- **Your goal**:
Looking at each line of the data below, tally those that contain the word "robot" and give only the total.

Items from a data source
· · · ·
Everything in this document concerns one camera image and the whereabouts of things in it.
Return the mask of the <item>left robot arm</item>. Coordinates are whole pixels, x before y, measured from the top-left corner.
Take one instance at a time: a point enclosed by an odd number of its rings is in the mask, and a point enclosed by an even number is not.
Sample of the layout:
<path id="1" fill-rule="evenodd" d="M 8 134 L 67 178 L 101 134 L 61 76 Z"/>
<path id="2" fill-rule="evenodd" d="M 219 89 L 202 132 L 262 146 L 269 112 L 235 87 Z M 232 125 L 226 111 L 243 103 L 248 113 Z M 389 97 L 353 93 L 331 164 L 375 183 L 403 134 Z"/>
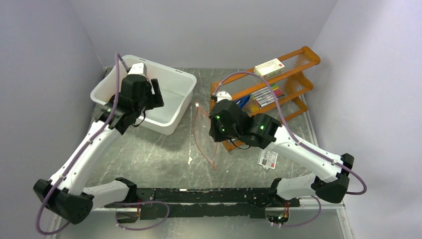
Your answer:
<path id="1" fill-rule="evenodd" d="M 122 177 L 92 188 L 85 184 L 94 163 L 146 110 L 164 106 L 159 82 L 128 74 L 121 82 L 116 106 L 113 100 L 102 106 L 84 141 L 64 166 L 50 179 L 39 179 L 33 186 L 43 209 L 74 225 L 93 209 L 115 202 L 131 207 L 138 201 L 136 184 Z"/>

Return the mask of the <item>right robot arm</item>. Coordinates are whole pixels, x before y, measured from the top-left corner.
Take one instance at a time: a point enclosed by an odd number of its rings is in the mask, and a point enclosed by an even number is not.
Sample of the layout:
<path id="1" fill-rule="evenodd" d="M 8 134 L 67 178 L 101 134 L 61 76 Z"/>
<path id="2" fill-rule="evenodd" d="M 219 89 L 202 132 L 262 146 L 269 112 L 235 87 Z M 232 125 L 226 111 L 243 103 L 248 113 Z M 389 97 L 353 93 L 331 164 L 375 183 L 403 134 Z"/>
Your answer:
<path id="1" fill-rule="evenodd" d="M 340 203 L 349 186 L 349 170 L 354 157 L 332 154 L 312 143 L 290 135 L 287 128 L 267 114 L 249 116 L 234 101 L 221 100 L 210 112 L 209 135 L 215 142 L 237 139 L 250 147 L 259 147 L 284 155 L 310 171 L 295 178 L 277 179 L 269 192 L 269 201 L 281 206 L 287 200 L 318 196 L 329 203 Z"/>

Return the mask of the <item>clear zip top bag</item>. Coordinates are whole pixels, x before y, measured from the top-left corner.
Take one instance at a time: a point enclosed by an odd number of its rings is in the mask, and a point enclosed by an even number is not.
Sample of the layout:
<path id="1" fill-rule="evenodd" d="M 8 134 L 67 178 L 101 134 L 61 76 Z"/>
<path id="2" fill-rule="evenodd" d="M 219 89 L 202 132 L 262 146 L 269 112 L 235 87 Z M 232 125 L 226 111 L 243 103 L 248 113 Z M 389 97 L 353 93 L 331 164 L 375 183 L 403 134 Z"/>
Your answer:
<path id="1" fill-rule="evenodd" d="M 195 144 L 206 162 L 213 170 L 216 170 L 218 143 L 214 142 L 213 138 L 209 135 L 209 130 L 211 129 L 209 113 L 199 102 L 195 102 L 194 106 L 196 109 L 193 127 Z"/>
· · · ·
- **Answer to the problem**:
2